WORK TO COMPLETE: Go through the data and copy each line where the word "trace" shows up.

[Records from a data collection]
-*-

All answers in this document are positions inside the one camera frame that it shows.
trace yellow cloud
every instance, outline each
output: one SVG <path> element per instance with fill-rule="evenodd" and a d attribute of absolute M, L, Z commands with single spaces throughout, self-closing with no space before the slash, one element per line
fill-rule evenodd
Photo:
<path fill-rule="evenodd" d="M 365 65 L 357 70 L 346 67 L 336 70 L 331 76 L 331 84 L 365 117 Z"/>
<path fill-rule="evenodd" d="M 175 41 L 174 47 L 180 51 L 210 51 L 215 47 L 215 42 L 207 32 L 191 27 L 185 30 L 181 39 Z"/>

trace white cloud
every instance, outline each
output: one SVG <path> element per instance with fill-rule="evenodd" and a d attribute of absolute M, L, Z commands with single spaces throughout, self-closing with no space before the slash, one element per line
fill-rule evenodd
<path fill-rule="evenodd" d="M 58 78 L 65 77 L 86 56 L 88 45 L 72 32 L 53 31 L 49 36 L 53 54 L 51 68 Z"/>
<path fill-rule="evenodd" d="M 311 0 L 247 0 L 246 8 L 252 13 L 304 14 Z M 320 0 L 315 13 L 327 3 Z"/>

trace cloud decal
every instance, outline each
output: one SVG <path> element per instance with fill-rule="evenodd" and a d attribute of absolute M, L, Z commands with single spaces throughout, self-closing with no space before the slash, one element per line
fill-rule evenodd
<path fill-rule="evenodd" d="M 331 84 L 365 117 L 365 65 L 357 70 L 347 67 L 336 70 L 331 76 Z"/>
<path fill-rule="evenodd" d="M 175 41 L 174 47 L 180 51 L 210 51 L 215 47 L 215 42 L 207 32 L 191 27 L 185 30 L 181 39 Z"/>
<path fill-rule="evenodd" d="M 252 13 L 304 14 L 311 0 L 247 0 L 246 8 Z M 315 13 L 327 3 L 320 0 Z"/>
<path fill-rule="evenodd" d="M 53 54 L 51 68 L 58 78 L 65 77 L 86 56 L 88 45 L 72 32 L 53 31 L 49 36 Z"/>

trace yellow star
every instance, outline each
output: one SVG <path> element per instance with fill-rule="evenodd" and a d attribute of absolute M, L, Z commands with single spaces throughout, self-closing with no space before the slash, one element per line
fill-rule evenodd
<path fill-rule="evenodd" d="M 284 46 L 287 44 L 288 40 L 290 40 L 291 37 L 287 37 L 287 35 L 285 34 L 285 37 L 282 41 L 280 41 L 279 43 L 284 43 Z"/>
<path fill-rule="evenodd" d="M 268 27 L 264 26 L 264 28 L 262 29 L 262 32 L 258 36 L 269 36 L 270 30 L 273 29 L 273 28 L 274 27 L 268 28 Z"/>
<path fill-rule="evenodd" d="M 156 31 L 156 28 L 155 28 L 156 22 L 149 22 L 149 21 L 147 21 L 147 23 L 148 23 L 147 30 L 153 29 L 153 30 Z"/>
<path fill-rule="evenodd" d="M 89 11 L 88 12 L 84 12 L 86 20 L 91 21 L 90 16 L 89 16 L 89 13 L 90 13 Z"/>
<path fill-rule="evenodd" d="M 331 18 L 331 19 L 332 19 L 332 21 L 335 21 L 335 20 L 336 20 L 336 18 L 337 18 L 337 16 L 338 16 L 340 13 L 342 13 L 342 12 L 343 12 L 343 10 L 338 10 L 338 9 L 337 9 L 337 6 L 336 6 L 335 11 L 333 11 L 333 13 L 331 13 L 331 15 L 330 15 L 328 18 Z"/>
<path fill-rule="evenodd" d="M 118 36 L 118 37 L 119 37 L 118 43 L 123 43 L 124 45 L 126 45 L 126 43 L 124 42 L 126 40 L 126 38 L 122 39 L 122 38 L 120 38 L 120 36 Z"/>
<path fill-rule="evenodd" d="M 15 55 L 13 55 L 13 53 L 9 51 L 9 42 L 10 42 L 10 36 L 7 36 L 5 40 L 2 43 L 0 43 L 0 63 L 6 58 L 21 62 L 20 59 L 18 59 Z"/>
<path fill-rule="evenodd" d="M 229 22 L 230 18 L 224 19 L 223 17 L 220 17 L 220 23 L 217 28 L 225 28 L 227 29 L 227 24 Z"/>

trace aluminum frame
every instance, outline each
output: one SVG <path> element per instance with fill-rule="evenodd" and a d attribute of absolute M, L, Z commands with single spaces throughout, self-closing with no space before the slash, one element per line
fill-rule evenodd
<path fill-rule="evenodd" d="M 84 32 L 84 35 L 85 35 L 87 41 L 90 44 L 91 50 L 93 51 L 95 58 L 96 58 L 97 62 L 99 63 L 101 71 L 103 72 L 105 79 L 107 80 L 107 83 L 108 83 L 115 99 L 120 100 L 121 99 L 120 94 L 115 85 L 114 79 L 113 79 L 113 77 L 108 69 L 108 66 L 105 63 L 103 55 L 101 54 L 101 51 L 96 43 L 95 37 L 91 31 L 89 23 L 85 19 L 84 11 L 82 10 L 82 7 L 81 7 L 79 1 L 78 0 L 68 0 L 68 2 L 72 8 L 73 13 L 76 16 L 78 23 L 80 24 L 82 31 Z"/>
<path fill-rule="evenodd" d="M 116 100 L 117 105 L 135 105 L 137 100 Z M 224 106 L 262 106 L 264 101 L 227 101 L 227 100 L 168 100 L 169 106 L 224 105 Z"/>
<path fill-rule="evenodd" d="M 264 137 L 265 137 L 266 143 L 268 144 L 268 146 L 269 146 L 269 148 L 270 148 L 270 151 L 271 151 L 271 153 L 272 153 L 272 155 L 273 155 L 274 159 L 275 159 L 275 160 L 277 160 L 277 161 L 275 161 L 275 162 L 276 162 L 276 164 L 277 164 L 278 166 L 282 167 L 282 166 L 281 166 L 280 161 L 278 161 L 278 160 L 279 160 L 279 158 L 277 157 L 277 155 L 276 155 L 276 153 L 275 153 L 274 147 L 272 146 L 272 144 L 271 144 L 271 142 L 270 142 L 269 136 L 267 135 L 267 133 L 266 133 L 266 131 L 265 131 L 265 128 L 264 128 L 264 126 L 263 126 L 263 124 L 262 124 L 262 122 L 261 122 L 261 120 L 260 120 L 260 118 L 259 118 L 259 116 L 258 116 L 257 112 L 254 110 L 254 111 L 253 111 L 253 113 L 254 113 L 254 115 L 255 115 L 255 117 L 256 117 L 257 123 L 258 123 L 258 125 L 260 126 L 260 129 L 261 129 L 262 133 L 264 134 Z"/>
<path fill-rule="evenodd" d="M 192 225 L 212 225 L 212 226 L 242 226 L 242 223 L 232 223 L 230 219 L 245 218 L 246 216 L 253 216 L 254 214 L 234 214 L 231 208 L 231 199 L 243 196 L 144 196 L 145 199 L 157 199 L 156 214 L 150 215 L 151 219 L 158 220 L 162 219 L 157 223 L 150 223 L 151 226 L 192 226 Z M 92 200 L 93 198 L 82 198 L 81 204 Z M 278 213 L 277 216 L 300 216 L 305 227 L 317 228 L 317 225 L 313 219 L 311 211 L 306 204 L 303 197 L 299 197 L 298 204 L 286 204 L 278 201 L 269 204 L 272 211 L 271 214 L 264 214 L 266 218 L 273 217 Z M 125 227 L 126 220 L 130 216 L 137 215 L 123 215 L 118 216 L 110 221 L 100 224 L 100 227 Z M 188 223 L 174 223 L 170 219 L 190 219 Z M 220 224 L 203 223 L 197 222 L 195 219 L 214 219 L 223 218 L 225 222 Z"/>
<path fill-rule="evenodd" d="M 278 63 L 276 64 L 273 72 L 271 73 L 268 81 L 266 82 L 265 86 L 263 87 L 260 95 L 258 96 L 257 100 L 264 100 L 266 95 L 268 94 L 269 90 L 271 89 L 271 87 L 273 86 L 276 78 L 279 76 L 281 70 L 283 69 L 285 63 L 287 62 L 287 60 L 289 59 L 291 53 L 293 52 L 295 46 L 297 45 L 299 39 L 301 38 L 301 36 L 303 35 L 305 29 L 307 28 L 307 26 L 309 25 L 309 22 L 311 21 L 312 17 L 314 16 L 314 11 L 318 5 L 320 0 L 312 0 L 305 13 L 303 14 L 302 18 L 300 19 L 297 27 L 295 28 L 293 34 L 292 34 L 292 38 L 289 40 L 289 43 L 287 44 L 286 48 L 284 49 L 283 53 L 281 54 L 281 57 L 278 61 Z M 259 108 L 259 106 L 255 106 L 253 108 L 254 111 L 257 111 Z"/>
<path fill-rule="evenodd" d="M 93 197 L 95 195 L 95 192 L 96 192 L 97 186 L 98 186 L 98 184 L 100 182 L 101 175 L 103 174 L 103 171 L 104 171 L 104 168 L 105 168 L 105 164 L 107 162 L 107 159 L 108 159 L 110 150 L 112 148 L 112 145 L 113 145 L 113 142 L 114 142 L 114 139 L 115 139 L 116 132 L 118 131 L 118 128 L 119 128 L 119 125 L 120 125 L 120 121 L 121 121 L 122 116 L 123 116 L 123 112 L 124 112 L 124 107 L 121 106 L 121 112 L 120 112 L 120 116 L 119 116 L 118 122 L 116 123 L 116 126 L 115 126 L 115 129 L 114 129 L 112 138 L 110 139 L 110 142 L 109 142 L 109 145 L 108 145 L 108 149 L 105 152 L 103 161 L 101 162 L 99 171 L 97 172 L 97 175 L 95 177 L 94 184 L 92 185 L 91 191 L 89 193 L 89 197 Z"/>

-*-

ANSWER TO THIS TASK:
trace yellow cloud
trace white cloud
trace cloud decal
trace yellow star
trace aluminum frame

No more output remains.